Assignment >>
Omit all pictures, then retype exactly the lines from the one that contains "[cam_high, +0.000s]" through the end of the listing.

Dataset extract >>
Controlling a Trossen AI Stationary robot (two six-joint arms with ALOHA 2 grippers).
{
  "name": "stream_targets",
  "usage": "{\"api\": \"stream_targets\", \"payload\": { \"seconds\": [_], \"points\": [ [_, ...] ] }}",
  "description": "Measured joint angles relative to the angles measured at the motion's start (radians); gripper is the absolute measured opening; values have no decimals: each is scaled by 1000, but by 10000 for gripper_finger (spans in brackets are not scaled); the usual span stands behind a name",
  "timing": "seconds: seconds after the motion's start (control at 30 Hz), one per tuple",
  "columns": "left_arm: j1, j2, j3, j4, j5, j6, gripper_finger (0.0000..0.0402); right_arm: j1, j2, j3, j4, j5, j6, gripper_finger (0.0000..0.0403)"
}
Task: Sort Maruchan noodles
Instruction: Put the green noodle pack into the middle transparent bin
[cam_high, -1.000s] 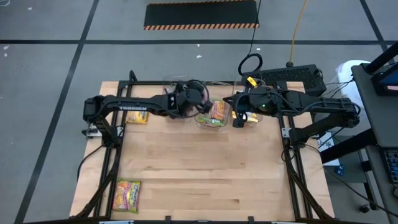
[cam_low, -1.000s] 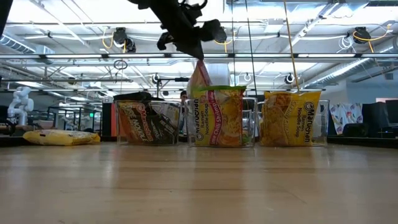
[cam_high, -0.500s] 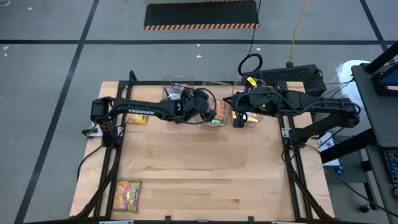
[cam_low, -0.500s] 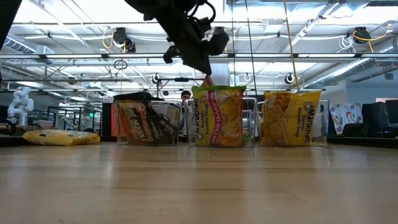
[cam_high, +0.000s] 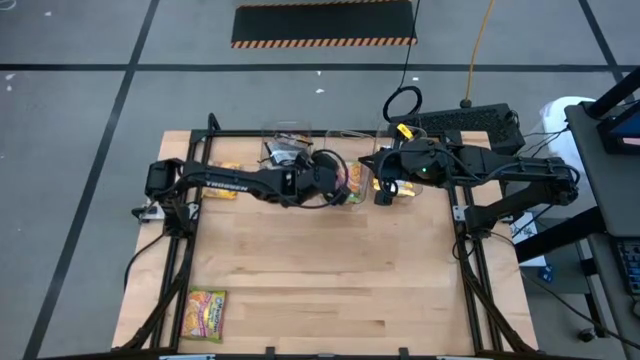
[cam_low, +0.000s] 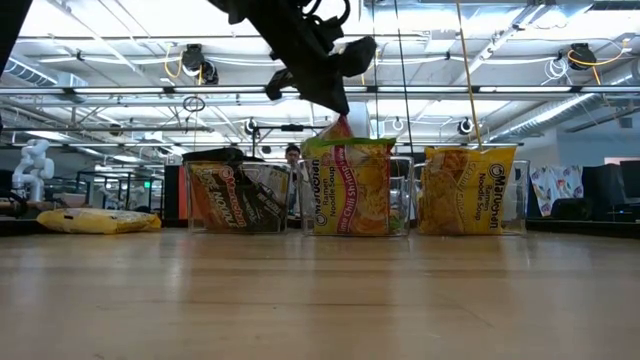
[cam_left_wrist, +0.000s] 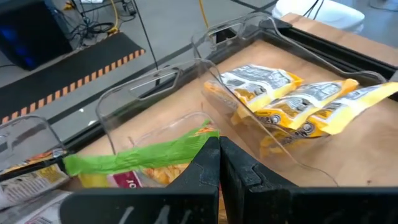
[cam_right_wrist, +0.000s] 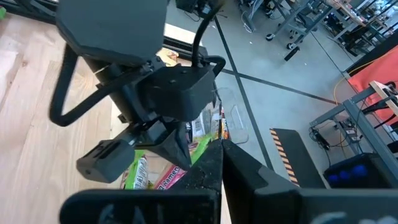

Response for this exercise >>
[cam_high, +0.000s] 
[cam_low, +0.000s] 
[cam_left_wrist, +0.000s] 
[cam_right_wrist, +0.000s] 

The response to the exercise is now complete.